» **Work to be completed**
Return the tail of the records exactly, starting from the line containing "Give the outline of the <item>right" and ending with the final line.

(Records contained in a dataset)
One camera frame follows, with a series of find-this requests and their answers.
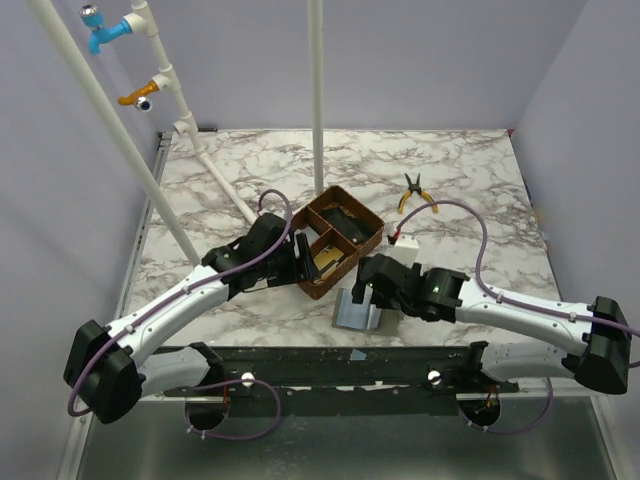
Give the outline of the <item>grey card holder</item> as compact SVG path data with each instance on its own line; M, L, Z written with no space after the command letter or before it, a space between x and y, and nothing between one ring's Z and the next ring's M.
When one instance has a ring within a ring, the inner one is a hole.
M403 314L400 311L382 309L373 304L373 291L370 287L364 290L362 303L356 303L350 290L338 290L332 326L347 330L391 336L397 328Z

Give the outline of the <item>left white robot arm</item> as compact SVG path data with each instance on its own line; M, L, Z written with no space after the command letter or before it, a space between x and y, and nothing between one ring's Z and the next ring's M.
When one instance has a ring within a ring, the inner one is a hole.
M246 235L209 250L185 279L146 306L105 326L89 320L79 327L63 379L88 412L113 423L141 398L193 388L212 370L214 357L204 347L157 351L193 320L261 281L273 288L318 275L306 233L265 213Z

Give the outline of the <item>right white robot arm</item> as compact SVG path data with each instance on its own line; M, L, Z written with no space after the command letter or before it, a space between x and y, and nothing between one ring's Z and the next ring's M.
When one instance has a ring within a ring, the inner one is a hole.
M360 260L351 290L356 304L369 302L426 322L490 326L528 337L517 344L487 344L472 361L484 376L569 378L590 390L628 390L631 331L618 304L555 304L480 283L445 268L407 267L382 254Z

» **Task solution**
Give the outline of the <item>right white robot arm</item> as compact SVG path data with each instance on its own line; M, L, Z written with no space after the command letter or before it, a space between x and y, and nothing between one ring's Z and the next ring's M.
When one instance has a ring within a ring, the inner one is a hole.
M360 260L351 290L356 304L369 302L426 322L490 326L528 337L517 344L487 344L472 361L484 376L569 378L590 390L628 390L631 331L618 304L555 304L480 283L445 268L407 267L382 254Z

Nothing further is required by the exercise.